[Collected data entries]
————————
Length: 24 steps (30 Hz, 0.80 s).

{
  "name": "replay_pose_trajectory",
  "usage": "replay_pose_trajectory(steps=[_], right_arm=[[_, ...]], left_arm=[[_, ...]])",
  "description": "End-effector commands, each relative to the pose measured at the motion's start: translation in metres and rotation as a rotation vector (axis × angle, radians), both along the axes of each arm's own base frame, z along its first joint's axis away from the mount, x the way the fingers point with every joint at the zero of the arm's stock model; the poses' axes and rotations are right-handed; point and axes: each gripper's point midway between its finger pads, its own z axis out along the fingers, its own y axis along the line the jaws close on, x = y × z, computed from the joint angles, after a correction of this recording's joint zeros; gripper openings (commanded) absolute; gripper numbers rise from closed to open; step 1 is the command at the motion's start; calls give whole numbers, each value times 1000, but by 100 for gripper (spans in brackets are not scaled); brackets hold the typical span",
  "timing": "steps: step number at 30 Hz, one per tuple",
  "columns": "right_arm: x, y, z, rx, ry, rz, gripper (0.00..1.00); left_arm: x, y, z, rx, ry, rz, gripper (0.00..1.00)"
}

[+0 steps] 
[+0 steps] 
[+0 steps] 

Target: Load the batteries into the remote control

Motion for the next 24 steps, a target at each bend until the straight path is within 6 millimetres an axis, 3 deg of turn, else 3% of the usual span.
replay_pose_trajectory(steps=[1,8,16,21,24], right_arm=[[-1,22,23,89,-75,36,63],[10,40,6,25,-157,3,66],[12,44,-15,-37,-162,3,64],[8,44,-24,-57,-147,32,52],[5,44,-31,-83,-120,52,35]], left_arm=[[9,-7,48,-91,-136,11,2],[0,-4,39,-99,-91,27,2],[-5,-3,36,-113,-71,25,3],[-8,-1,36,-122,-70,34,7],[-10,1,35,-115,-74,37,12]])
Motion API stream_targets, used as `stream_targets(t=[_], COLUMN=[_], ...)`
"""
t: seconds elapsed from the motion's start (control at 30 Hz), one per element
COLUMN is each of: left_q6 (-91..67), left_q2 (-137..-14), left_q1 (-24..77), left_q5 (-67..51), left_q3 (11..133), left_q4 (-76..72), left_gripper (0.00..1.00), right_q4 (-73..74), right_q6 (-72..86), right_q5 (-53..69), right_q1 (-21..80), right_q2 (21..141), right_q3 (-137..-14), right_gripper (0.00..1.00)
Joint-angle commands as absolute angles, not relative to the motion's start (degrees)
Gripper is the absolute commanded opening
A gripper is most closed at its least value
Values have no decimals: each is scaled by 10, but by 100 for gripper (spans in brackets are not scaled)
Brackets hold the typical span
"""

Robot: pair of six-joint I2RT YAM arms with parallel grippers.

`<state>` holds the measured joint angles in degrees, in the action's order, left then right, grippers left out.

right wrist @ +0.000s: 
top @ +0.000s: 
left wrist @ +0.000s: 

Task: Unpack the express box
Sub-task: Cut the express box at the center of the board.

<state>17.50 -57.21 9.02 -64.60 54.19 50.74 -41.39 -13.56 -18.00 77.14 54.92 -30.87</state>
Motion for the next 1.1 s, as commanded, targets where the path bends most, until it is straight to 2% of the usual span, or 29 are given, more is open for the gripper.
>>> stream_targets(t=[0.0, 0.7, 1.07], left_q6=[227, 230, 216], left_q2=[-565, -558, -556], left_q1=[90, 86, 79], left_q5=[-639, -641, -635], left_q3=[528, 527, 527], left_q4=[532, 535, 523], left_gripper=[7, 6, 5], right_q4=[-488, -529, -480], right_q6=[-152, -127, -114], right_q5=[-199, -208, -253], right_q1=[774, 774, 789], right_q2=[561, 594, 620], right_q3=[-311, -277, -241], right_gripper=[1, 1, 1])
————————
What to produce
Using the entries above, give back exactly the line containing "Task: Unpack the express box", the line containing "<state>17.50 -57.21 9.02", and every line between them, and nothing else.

Written response
Task: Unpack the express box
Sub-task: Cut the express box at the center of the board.

<state>17.50 -57.21 9.02 -64.60 54.19 50.74 -41.39 -13.56 -18.00 77.14 54.92 -30.87</state>

The work on this exercise has been finished.